Required action:
Go through the data below and repeat it exactly, skipping each picture.

─── Data segment ───

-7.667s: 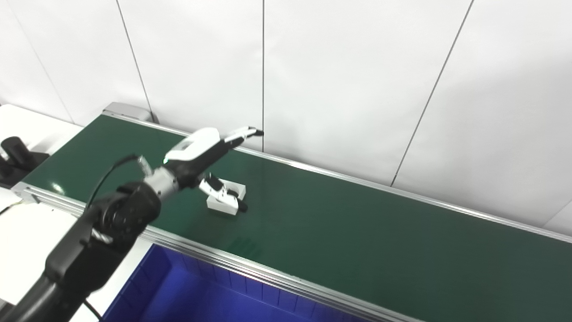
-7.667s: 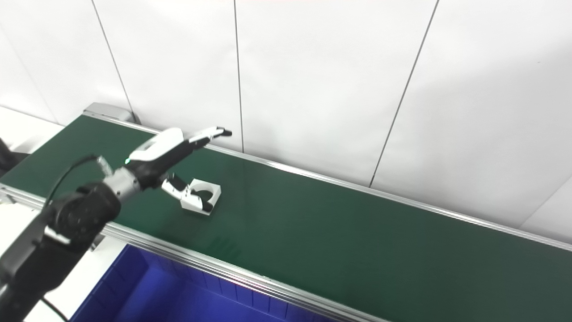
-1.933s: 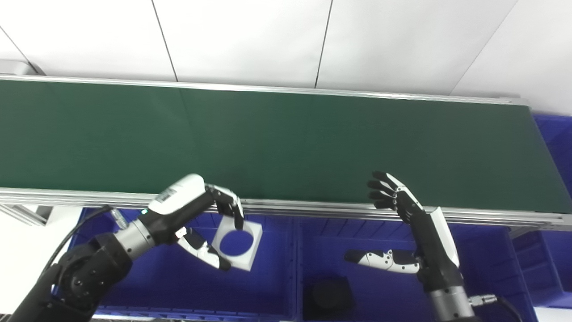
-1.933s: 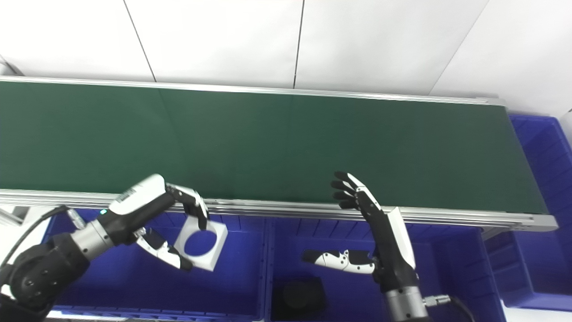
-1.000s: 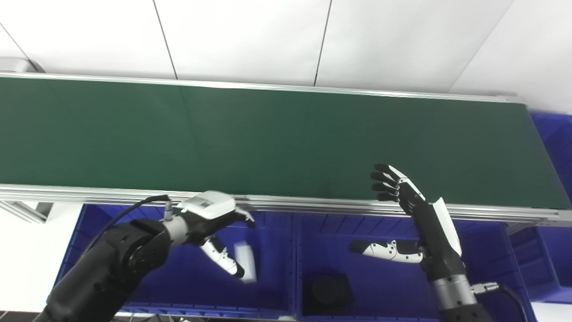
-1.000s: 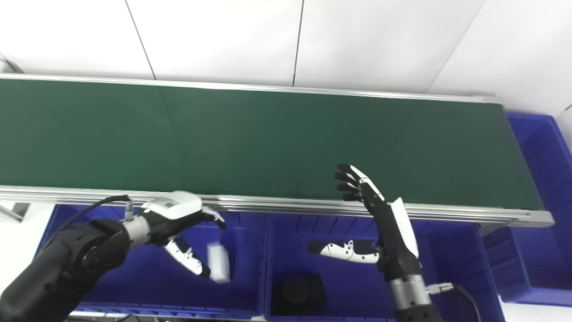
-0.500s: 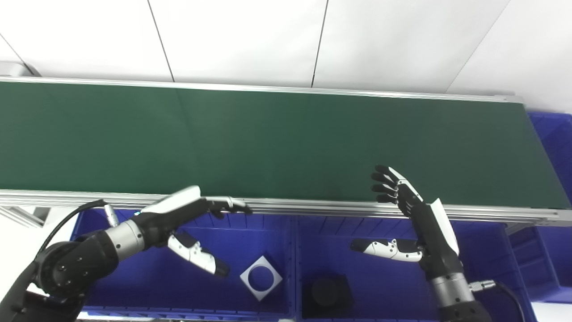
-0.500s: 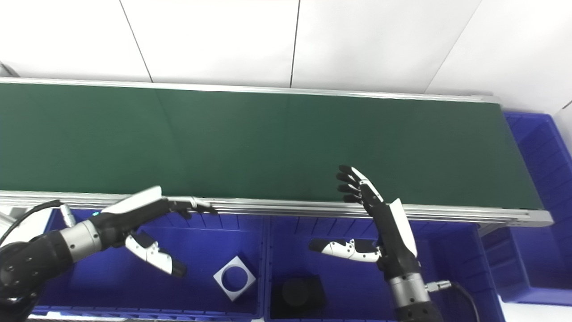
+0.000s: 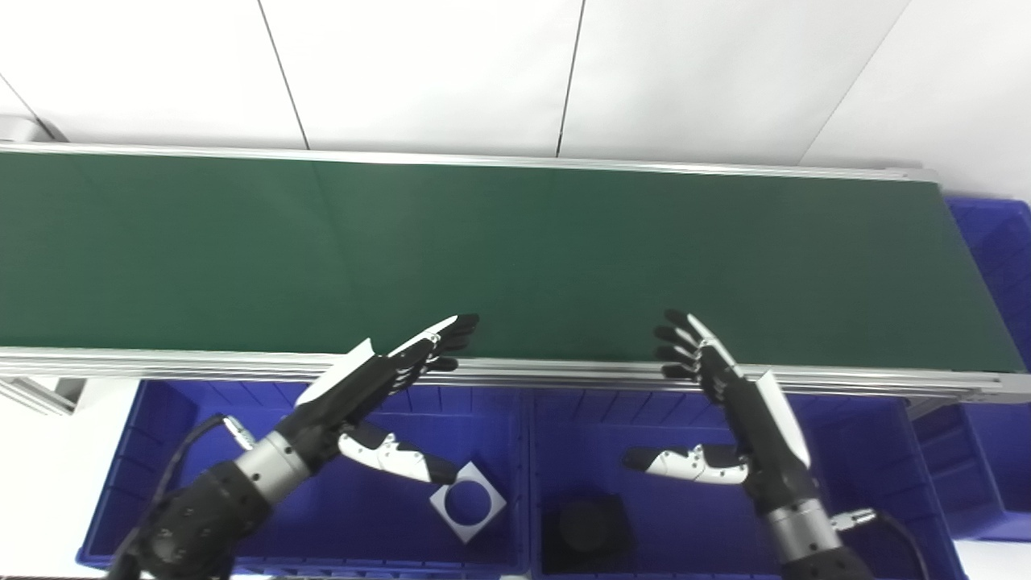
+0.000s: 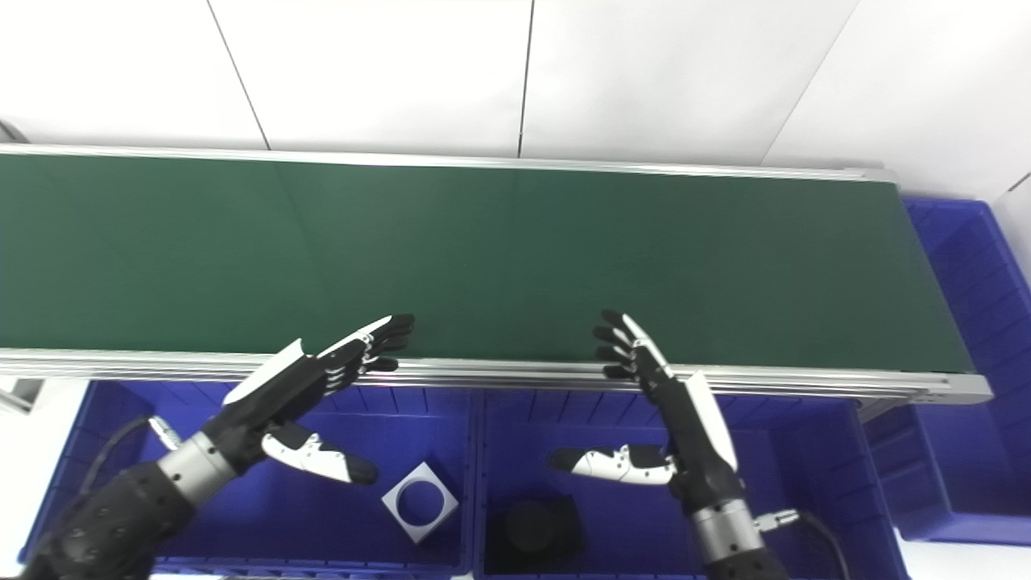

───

Expected answer:
-7.667s: 
-7.667s: 
-1.933s: 
-1.933s: 
-1.000s: 
-1.000s: 
-0.500s: 
-0.500s: 
+0.000s: 
+0.000s: 

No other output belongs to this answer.